I always adored watching my husband preach. From the front pew where I sat with our sons, Timothy and Luke, I looked up at him as teenaged girls once ogled Elvis. Though Nathan was anything but flashy. Earthy’s more like it, and compassionate. Especially compassionate, with a power to bring peace to the most tormented hearts.
And many hearts were anguished. Throughout the country, yes, but disproportionately, it seemed, in our church. First there was women’s ordination, then gay marriage and gay clergy. Matters that went unuttered in my childhood were suddenly discussed in Sunday School. Those once branded sinners became, just by “coming out,” heroes.
From his pulpit, Nathan went on. “When David found out that Bathsheba was pregnant, he sent Uriah back to battle, in the front lines where he was sure to be killed. And he was.”

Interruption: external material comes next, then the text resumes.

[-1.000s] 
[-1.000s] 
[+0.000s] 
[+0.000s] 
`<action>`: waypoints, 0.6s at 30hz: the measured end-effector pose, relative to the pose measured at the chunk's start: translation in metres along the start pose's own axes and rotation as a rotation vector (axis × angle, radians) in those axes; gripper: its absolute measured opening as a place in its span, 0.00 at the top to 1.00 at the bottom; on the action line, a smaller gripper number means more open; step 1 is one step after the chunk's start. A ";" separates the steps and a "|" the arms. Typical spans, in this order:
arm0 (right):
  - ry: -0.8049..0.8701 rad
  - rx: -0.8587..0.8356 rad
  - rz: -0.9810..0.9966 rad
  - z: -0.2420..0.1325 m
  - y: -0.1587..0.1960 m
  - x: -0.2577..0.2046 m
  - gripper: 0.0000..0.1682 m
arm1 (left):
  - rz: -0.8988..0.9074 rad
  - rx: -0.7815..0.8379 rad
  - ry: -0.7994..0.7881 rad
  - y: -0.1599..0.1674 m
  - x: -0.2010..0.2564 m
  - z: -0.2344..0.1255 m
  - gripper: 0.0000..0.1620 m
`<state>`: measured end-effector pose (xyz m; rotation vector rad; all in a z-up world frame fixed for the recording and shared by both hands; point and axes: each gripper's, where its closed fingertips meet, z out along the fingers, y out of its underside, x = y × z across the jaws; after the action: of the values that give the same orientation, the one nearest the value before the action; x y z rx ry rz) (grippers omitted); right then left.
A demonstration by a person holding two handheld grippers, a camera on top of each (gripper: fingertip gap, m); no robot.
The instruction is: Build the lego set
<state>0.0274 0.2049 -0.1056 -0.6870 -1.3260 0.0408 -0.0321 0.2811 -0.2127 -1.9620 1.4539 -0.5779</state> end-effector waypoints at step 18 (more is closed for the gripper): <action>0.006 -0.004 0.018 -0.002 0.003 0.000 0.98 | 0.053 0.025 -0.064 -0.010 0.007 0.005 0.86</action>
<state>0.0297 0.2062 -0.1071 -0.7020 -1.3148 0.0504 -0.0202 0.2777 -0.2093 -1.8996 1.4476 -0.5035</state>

The congregation gasped, as if hearing this Old Testament tale for the first time. But everybody of course knew the story, and the gasp was their usual response to Nathan’s sermons—quiet, learned, intense. From his unadorned pulpit, in his dove-grey vestment and its small, crimson cross, he looked out at us with an expression of rapt sincerity, of empathy for every soul.
That is the reason why, while controversies splintered other communities, ours flourished. Other mainline churches stood empty—the First Presbyterian down the road was recently sold to a bank—but our pews were packed. No, we weren’t born-agains. We studied Bibles, not thumped them, spoke in no tongues other than Midwestern English. Yet people flocked to us. To the Reverend Nathan Philpot who, with a soft but principled hand, anchored this church on a rock.